Speaker
Description
Tribochemical processes occur in various environments, where the combination of mechanical stress and chemical reactions can lead to significant changes in material properties, surface composition, roughness and technological performance. A detailed observation of chemical and mechanical tribodegradation, as well as materials repassivation are difficult to asses in-situ. Our main objectives in this work were to enable mechanistic insights into tribocorrosion and a comparison of repassivation dynamics following electrochemical and mechanical removal of an oxide. We therefore developed a new electrochemical flow cell with in-situ surface scratching combined with elemental analysis using inductively coupled plasma mass spectrometry (ICP-MS). When combined with post measurement imaging, this facilitates both qualitative and quantitative assessments of the electrochemical and mechanical removal of material, and allows a quantitative characterization of repassivation.
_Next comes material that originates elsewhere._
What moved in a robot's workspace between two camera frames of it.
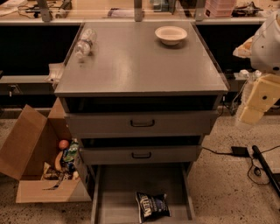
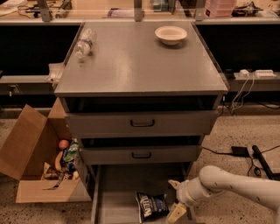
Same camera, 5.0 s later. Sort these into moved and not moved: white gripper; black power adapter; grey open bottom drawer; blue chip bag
Moved: white gripper
Not moved: blue chip bag; black power adapter; grey open bottom drawer
Experiments conducted on a stainless steel sample, Fe(82.5)Cr(17.5), demonstrated excellent reproducibility. Due to tribomechanical damaging, repassivation of damaged areas showed considerably faster first order reaction kinetics and higher dissolution rates, compared to electrochemical passivation. During the scratching process, both ions and particles were generated. While high Cr-content (≥ 12%) facilitates full repassivation, low Cr-content (< 12%) samples are unable to form a stable passive layer under tribocorrosive conditions. This technique is directly applicable for analyzing complex tribochemical processes, which can apply to a wide range of available engineering materials.